◆ Exercise goal
Print, from the listing below, the lines starting at the line containing "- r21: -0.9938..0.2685" and ending at the line containing "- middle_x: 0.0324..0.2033", exactly as they stand, and print nothing else.

◆ Recorded data
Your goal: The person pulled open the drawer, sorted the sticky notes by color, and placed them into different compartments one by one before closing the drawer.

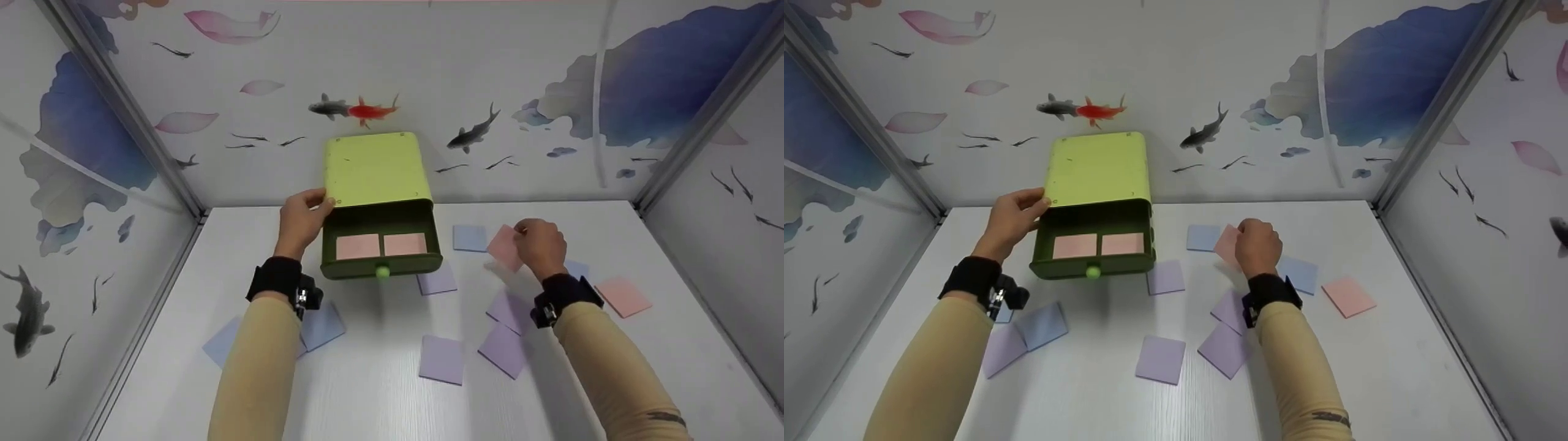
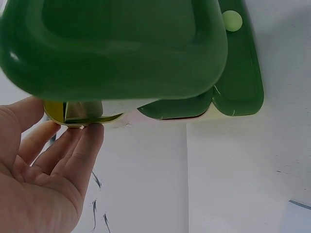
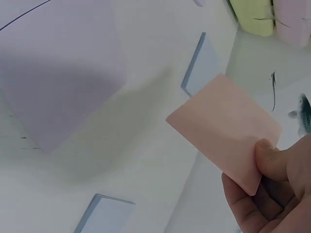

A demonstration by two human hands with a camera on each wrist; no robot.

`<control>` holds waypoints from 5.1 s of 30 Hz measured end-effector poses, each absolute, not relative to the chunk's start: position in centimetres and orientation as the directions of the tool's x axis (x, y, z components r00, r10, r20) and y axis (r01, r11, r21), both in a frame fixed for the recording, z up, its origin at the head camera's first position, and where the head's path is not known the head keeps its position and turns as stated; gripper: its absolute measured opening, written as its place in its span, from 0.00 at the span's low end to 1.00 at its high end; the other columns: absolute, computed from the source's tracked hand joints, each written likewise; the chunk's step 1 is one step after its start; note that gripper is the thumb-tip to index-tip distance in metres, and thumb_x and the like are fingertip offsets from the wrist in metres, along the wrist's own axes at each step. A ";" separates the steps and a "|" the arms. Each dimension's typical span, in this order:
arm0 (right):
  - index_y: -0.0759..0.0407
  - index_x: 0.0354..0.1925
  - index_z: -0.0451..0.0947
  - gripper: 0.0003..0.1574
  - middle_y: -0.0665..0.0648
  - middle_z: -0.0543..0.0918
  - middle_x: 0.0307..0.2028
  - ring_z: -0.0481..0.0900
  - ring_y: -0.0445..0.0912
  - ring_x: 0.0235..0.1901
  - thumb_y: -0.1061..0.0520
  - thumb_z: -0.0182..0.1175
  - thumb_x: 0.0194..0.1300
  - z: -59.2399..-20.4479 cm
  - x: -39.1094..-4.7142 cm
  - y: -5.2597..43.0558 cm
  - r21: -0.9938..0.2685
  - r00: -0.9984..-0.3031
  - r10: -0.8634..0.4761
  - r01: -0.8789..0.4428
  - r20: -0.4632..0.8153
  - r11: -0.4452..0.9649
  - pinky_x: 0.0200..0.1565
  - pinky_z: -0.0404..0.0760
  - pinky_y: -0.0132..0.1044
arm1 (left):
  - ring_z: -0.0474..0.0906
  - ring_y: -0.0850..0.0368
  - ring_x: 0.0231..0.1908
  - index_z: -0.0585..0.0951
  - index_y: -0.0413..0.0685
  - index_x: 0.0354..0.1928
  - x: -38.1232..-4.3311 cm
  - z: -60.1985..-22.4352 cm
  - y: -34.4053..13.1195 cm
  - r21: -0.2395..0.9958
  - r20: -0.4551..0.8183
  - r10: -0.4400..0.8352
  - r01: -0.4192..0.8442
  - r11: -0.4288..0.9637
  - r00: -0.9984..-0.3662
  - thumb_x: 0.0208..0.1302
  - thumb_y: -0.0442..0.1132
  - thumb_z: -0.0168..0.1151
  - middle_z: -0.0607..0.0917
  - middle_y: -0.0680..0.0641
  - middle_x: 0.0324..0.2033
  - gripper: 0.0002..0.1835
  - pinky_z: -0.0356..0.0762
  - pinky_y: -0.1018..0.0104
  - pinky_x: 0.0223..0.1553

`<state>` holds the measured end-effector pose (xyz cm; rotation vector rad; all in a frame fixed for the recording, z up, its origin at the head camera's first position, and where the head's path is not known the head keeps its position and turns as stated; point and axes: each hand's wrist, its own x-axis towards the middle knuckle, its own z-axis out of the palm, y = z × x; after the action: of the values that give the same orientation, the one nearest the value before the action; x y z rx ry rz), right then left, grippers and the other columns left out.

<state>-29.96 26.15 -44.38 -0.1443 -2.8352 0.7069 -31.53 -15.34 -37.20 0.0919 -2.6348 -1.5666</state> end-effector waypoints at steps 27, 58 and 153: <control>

◆ Response for this exercise
  - r21: -0.9938..0.2685
  - r00: -0.9984..-0.3031
  - r10: -0.8634..0.4761
  - r01: -0.8789..0.4428
  - r20: -0.4632..0.8153
  - r11: -0.4452..0.9649
  - pinky_x: 0.0200..0.1565
  - pinky_z: -0.0404..0.0760
  - pinky_y: -0.0132..0.1044
arm1 (left):
  - ring_z: -0.0474..0.0906
  - ring_y: -0.0850..0.0368
  - ring_x: 0.0231..0.1908
  - index_z: -0.0585..0.0951
  - index_y: -0.0413..0.0685
  - index_x: 0.0354..0.1928
  - x: -38.1232..-4.3311 cm
  - z: -60.1985..-22.4352 cm
  - y: -34.4053..13.1195 cm
  - r21: -0.2395..0.9958
  - r20: -0.4551..0.8183
  - r10: -0.4400..0.8352
  - r01: -0.4192..0.8442
  - r11: -0.4288..0.9637
  - r00: -0.9984..-0.3662
  - thumb_x: 0.0208..0.1302
  - thumb_y: -0.0442..0.1132
  - thumb_z: -0.0168..0.1151
  - middle_z: -0.0607..0.0917
  - middle_y: -0.0680..0.0641
  - middle_x: 0.0324..0.2033

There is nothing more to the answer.